Problem description — In the entries that follow, find the line containing "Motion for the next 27", then output exactly every line from the first through that one.

Records —
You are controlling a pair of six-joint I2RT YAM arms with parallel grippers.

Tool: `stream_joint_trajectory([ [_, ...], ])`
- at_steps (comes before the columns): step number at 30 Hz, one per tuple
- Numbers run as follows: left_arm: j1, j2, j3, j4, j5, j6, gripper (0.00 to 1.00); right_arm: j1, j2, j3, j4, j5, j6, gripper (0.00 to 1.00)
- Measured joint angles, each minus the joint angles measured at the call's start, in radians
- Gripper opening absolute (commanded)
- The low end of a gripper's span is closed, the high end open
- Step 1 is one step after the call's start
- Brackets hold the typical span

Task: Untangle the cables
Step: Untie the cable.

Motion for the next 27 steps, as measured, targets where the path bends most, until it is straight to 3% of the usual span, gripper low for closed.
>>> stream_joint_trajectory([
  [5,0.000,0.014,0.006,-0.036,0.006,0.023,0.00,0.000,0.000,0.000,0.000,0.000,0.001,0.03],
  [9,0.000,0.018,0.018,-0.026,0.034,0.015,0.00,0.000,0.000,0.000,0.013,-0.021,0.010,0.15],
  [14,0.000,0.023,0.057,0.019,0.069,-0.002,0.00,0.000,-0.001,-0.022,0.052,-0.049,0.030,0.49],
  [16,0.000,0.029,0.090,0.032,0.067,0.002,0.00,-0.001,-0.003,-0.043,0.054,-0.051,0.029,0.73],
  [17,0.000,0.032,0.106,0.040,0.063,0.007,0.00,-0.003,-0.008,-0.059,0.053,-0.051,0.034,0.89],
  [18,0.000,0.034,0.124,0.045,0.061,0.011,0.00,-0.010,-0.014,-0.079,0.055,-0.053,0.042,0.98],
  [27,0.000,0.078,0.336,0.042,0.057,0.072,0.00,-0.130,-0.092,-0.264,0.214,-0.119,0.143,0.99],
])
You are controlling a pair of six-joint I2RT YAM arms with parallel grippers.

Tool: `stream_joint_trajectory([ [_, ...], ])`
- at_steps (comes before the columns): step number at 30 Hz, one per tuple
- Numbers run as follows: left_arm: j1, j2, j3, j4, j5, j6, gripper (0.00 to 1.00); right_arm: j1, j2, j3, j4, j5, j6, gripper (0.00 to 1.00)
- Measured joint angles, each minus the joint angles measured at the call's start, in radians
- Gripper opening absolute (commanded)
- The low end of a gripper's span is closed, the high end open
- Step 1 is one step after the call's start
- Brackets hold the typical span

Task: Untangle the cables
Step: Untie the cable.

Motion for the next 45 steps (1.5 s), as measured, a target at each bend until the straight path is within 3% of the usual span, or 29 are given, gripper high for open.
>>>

Your solution —
You are controlling a pair of six-joint I2RT YAM arms with parallel grippers.

Tool: `stream_joint_trajectory([ [_, ...], ])`
- at_steps (comes before the columns): step number at 30 Hz, one per tuple
- Numbers run as follows: left_arm: j1, j2, j3, j4, j5, j6, gripper (0.00 to 1.00); right_arm: j1, j2, j3, j4, j5, j6, gripper (0.00 to 1.00)
- Measured joint angles, each minus the joint angles measured at the call's start, in radians
- Gripper opening absolute (commanded)
- The low end of a gripper's span is closed, the high end open
- Step 1 is one step after the call's start
- Brackets hold the typical span

Task: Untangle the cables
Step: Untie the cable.

Motion for the next 27 steps, as measured, targets where the path bends most, until it is straight to 3% of the usual span, gripper low for closed.

No more work is required for the exercise.